The motivation behind traffic logging is mainly profit. Free VPNs employ traffic logging to build consumer profiles with a record of activity so advertisers can personalize and inject advertising into each web page the user visits.
A related and somewhat quaint term is the “warrant canary.” Some VPN services advertise the warrant canary as a web page they maintain to safeguard user privacy. Once a month the VPN provider updates the page with information on which states have not issued secret government subpoenas to track internet use. If a statement is removed, the user gets a passive alert that the government is on the prowl to track online activity.
The benefits of truly no-logs VPNs
A no-logs VPN, on the other hand, does not collect or “log” user information and activity. The user’s online privacy is safeguarded from advertisers and hackers, as well as the VPN provider. Even if a government agency served the no-logs VPN a subpoena to provide user information, a no-logs VPN provider would have no information to provide.
Even the best no-logs VPN providers still collect user and traffic information.
When looking for a no-logs VPN service for Windows, remember that the VPN provider needs basic information to provide its service. That information concludes the user’s email address and an encrypted password. Also, the service needs to collect basic billing information and maintain a history of service orders.
Likewise, the no-logs VPN must collect anonymous information for operational diagnostics. That information includes aggregated and anonymous data on service performance. The provider also needs to monitor crash reports and unsuccessful connection attempts.

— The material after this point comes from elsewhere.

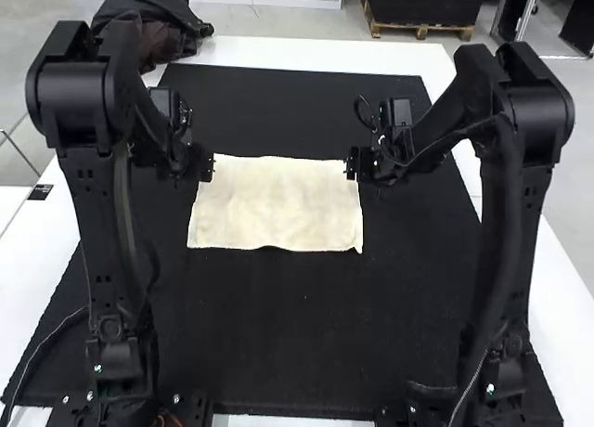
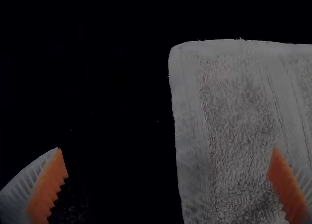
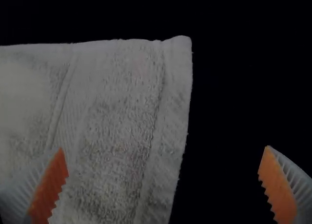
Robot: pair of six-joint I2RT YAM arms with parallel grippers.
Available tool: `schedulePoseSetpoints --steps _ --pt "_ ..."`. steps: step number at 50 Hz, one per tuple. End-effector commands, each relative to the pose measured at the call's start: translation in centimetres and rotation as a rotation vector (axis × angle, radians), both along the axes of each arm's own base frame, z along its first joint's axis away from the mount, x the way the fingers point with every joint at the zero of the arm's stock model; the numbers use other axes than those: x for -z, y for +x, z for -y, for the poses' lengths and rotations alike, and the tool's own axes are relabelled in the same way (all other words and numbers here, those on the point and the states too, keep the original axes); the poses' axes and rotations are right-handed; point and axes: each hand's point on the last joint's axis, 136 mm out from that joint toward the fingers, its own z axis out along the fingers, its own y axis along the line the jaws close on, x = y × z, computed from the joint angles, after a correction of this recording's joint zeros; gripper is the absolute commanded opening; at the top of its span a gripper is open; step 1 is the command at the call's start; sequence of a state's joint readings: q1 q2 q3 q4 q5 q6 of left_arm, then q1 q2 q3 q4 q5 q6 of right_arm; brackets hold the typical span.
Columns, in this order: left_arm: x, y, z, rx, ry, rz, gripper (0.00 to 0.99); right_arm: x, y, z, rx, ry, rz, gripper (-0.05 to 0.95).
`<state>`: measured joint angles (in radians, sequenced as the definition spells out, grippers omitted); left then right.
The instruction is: Fold the towel.
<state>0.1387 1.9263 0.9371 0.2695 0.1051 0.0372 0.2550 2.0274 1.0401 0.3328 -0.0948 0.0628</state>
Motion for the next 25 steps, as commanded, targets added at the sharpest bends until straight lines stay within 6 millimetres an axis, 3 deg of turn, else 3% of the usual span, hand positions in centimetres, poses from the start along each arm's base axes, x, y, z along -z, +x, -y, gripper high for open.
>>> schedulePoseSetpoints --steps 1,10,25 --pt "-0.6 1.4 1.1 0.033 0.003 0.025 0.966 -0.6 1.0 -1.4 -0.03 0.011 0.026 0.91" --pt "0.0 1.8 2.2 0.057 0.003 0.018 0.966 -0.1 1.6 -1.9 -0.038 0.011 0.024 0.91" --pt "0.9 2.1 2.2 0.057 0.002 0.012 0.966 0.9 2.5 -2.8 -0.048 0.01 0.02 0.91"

As mentioned previously, the best VPN providers are subscription based and have a robust no-logs policy. Subscription costs are reasonable with great deals for multi-month orders and a money-back guarantee. In addition to a strict no-logs policy, look for premium features including data-leak protection and features that hide online VPN activity from the internet provider.
Finally, the best no-logs VPN service for windows has the AES 256 encryption and IKEv2/IPsec as the default protocol on all platform apps. Users who prefer to stay with OpenVPN should also have that option.
When choosing a VPN service, the best bet is one with a no-logs policy. There are hundreds of free VPN services. But most do not provide the privacy protection that subscription services like Surfshark offer.
There are logging practices that free VPN services engage in:
- diagnostic logs that VPN providers need to run their service and tie to individual accounts
- IP address trackers that can be traced to personal Identifiable Information.
- traffic logging–the worst kind of VPN intrusion.
- warrant canaries for passive government subpoena alerts
No-logs VPN products do none of the above and provide user privacy and anonymity online.
When shopping for the best no-logs VPN provider for Windows, look for a clear statement of the information the service will gather and how they will use it. Also, go for tiebreakers like data leak protection and state-of-the-art encryption.